AUTHOR=Abdi Amir H. , Sagl Benedikt , Srungarapu Venkata P. , Stavness Ian , Prisman Eitan , Abolmaesumi Purang , Fels Sidney TITLE=Characterizing Motor Control of Mastication With Soft Actor-Critic JOURNAL=Frontiers in Human Neuroscience VOLUME=14 YEAR=2020 URL=https://www.frontiersin.org/journals/human-neuroscience/articles/10.3389/fnhum.2020.00188 DOI=10.3389/fnhum.2020.00188 ISSN=1662-5161 ABSTRACT=

The human masticatory system is a complex functional unit characterized by a multitude of skeletal components, muscles, soft tissues, and teeth. Muscle activation dynamics cannot be directly measured on live human subjects due to ethical, safety, and accessibility limitations. Therefore, estimation of muscle activations and their resultant forces is a longstanding and active area of research.
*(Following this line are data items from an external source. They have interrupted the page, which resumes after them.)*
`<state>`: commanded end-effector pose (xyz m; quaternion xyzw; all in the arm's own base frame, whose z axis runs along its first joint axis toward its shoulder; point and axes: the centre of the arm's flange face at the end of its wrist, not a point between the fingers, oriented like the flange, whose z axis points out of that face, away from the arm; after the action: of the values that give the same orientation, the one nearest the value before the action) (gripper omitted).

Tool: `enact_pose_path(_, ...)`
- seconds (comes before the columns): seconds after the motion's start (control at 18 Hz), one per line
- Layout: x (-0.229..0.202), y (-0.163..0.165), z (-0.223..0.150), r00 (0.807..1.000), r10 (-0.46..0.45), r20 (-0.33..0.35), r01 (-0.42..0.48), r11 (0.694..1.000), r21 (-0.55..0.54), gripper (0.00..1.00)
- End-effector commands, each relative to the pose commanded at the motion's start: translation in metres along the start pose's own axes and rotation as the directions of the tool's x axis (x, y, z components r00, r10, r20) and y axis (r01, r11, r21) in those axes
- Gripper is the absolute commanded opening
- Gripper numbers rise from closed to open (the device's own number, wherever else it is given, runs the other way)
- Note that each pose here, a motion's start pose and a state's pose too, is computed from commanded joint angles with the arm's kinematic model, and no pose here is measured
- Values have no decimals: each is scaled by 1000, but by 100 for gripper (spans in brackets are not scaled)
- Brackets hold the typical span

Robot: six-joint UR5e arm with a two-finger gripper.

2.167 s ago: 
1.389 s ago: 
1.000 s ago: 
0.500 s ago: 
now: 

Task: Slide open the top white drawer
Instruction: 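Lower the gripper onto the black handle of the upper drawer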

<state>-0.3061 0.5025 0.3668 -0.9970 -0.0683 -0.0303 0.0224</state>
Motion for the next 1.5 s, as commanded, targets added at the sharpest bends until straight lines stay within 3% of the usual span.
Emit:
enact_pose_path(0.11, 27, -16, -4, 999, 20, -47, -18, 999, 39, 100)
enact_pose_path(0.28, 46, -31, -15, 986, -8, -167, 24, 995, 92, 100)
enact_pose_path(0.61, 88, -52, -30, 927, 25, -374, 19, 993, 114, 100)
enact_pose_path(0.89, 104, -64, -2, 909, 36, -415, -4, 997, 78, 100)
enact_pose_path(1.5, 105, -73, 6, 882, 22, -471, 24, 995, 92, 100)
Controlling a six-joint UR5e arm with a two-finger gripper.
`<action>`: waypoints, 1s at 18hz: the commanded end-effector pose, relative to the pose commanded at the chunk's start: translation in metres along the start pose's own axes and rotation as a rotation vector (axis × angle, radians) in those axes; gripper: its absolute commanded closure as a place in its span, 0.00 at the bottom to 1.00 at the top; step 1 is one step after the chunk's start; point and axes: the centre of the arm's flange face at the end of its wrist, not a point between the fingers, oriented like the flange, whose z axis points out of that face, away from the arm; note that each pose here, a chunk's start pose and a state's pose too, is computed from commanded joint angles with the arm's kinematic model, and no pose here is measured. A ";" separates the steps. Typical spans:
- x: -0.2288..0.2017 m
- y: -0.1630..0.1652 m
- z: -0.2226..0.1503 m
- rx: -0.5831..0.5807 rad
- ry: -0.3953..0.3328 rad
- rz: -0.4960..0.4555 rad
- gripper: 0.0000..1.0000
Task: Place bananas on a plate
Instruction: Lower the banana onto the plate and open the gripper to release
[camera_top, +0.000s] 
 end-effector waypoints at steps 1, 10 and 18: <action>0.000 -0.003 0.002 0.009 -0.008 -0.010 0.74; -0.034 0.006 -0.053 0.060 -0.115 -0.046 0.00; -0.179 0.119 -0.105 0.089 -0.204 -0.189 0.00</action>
Reinforcement learning (RL) is an adaptive learning strategy which is inspired by the behavioral psychology and enables an agent to learn the dynamics of an unknown system via policy-driven explorations. The RL framework is a well-formulated closed-loop system where high capacity neural networks are trained with the feedback mechanism of rewards to learn relatively complex actuation patterns. In this work, we are building on a deep RL algorithm, known as the Soft Actor-Critic, to learn the inverse dynamics of a simulated masticatory system, i.e., learn the activation patterns that drive the jaw to its desired location. The outcome of the proposed training procedure is a parametric neural model which acts as the brain of the biomechanical system. We demonstrate the model's ability to navigate the feasible three-dimensional (3D) envelope of motion with sub-millimeter accuracies. We also introduce a performance analysis platform consisting of a set of quantitative metrics to assess the functionalities of a given simulated masticatory system. This platform assesses the range of motion, metabolic efficiency, the agility of motion, the symmetry of activations, and the accuracy of reaching the desired target positions. We demonstrate how the model learns more metabolically efficient policies by integrating a force regularization term in the RL reward. We also demonstrate the inverse correlation between the metabolic efficiency of the models and their agility and range of motion. The presented masticatory model and the proposed RL training mechanism are valuable tools for the analysis of mastication and other biomechanical systems. We see this framework's potential in facilitating the functional analyses aspects of surgical treatment planning and predicting the rehabilitation performance in post-operative subjects.